_Your task_
Output the whole listing below exactly, omitting the images.

_Supplied material_
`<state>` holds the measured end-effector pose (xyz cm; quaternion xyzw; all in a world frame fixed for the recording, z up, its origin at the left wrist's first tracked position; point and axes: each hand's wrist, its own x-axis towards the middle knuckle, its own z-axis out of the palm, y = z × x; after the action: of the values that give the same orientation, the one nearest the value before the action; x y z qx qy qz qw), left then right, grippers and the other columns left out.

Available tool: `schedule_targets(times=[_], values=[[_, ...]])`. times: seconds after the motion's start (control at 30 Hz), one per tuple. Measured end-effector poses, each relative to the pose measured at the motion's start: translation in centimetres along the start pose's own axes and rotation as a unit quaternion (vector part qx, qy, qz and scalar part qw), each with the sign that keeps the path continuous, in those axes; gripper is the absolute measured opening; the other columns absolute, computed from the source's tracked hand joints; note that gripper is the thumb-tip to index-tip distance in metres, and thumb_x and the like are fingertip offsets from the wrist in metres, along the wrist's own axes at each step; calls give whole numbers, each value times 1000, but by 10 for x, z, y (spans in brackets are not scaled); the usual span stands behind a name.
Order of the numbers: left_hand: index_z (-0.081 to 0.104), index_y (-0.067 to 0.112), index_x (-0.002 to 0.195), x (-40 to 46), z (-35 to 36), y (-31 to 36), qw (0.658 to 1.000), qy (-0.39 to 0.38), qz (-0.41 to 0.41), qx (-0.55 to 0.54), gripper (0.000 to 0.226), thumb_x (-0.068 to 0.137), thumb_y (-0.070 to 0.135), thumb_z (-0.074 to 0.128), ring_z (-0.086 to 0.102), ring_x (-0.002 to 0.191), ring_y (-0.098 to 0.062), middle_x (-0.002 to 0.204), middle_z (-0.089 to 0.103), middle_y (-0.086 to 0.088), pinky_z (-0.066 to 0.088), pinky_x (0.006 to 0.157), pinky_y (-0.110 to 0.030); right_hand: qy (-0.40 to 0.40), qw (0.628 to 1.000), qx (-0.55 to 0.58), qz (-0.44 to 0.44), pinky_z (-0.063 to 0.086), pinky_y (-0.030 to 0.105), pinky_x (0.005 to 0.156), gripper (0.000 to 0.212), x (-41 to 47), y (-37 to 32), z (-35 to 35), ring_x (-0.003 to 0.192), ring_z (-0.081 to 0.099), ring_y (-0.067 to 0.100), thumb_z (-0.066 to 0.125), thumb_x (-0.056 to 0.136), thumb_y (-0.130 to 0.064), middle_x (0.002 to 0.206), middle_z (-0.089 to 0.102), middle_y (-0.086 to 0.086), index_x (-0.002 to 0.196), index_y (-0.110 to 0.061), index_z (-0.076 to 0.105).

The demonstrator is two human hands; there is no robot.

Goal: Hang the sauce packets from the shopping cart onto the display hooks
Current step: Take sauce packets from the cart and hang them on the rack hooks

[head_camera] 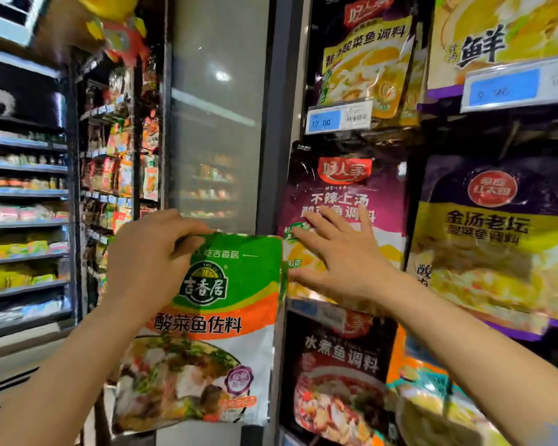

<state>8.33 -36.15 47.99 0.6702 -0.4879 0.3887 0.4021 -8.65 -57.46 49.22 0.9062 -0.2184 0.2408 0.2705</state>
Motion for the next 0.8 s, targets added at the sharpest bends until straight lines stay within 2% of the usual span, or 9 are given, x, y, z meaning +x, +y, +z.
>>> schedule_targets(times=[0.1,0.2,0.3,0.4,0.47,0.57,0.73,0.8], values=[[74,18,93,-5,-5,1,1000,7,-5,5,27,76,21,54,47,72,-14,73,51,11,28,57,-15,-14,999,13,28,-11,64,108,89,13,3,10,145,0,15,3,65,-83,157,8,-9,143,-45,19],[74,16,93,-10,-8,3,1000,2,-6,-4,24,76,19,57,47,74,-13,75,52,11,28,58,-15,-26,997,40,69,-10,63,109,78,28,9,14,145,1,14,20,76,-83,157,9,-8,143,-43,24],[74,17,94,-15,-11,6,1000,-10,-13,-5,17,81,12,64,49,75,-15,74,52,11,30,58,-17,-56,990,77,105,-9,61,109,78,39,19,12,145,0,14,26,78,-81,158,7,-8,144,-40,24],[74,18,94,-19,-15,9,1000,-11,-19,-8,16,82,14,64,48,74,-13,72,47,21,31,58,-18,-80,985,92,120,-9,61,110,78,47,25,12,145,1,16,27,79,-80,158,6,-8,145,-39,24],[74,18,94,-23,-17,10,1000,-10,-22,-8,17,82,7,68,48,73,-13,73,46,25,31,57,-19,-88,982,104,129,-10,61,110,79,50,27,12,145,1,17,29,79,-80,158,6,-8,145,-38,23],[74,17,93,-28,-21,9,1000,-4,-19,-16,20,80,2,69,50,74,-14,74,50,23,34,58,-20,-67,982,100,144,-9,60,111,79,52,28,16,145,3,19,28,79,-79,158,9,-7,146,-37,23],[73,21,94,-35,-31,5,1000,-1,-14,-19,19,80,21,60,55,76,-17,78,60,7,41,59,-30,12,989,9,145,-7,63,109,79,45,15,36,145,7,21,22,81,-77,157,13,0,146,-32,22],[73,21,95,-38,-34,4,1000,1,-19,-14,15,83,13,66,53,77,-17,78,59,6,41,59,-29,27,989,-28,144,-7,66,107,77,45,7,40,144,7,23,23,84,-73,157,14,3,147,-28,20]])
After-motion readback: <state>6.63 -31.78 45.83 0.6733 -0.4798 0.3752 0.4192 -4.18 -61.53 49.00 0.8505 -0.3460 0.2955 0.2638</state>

_Your solution_
`<state>` holds the measured end-effector pose (xyz cm; quaternion xyzw; all in a world frame fixed for the recording, z up, its origin at the left wrist's first tracked position; point and axes: each hand's wrist, its own x-axis towards the middle knuckle, its own z-axis out of the palm, y = z × x; after the action: of the values that give the same orientation, the one nearest the value before the action; x y z qx qy qz qw), left then right, grippers and the other columns left out.

Available tool: `schedule_targets(times=[_], values=[[_, ...]])`. times: seconds after the motion's start (control at 30 Hz), one per tuple. Measured end-effector poses, each relative to the pose measured at the motion's start: translation in centimetres along the start pose's own axes and rotation as a unit quaternion (vector part qx, qy, qz and scalar part qw), each with the sign that keeps the path continuous, in those axes; gripper is the absolute measured opening; the other columns absolute, computed from the source's tracked hand joints; note that gripper is the thumb-tip to index-tip distance in metres, and thumb_x and the like are fingertip offsets from the wrist in metres, along the wrist's own axes at each step; calls give whole numbers, each value times 1000, but by 10 for x, z, y (spans in brackets are not scaled); the usual span stands behind a name.
Order of the numbers: left_hand: index_z (-0.081 to 0.104), index_y (-0.067 to 0.112), index_x (-0.002 to 0.195), x (-40 to 46), z (-35 to 36), y (-31 to 36), qw (0.658 to 1.000), qy (-0.39 to 0.38), qz (-0.41 to 0.41), qx (-0.55 to 0.54), gripper (0.000 to 0.226), thumb_x (-0.068 to 0.137), thumb_y (-0.070 to 0.135), thumb_z (-0.074 to 0.128), ring_z (-0.086 to 0.102), ring_x (-0.002 to 0.191), ring_y (-0.098 to 0.062), middle_x (-0.002 to 0.204), middle_z (-0.089 to 0.103), middle_y (-0.086 to 0.088), pinky_z (-0.066 to 0.088), pinky_x (0.006 to 0.157), pinky_y (-0.110 to 0.030); right_hand: qy (-0.40 to 0.40), qw (0.628 to 1.000), qx (-0.55 to 0.58), qz (-0.44 to 0.44), pinky_z (-0.063 to 0.086), pinky_y (-0.030 to 0.105), pinky_x (0.005 to 0.156), gripper (0.000 to 0.212), x (-41 to 47), y (-37 to 32), z (-35 to 35), ring_x (-0.003 to 0.192), ring_z (-0.081 to 0.099), ring_y (-0.067 to 0.100), thumb_z (-0.066 to 0.125), thumb_x (-0.056 to 0.136), thumb_y (-0.130 to 0.064), middle_x (0.002 to 0.206), middle_z (-0.089 to 0.102), middle_y (-0.086 to 0.086), index_x (-0.002 to 0.196), index_y (-0.110 to 0.061), index_z (-0.076 to 0.105).

The demonstrator is two human hands; there is no robot.

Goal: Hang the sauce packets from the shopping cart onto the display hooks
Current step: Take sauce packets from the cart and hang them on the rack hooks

[head_camera] 

<state>8.33 -36.15 47.99 0.6702 -0.4879 0.3887 0.4021 -8.65 -57.46 49.22 0.9062 -0.2184 0.2408 0.2705</state>
Motion for the next 0.8 s, targets added at the sharpest bends until straight lines stay within 2% of the usual span, or 9 are given, x, y, z meaning +x, +y, +z.
>>> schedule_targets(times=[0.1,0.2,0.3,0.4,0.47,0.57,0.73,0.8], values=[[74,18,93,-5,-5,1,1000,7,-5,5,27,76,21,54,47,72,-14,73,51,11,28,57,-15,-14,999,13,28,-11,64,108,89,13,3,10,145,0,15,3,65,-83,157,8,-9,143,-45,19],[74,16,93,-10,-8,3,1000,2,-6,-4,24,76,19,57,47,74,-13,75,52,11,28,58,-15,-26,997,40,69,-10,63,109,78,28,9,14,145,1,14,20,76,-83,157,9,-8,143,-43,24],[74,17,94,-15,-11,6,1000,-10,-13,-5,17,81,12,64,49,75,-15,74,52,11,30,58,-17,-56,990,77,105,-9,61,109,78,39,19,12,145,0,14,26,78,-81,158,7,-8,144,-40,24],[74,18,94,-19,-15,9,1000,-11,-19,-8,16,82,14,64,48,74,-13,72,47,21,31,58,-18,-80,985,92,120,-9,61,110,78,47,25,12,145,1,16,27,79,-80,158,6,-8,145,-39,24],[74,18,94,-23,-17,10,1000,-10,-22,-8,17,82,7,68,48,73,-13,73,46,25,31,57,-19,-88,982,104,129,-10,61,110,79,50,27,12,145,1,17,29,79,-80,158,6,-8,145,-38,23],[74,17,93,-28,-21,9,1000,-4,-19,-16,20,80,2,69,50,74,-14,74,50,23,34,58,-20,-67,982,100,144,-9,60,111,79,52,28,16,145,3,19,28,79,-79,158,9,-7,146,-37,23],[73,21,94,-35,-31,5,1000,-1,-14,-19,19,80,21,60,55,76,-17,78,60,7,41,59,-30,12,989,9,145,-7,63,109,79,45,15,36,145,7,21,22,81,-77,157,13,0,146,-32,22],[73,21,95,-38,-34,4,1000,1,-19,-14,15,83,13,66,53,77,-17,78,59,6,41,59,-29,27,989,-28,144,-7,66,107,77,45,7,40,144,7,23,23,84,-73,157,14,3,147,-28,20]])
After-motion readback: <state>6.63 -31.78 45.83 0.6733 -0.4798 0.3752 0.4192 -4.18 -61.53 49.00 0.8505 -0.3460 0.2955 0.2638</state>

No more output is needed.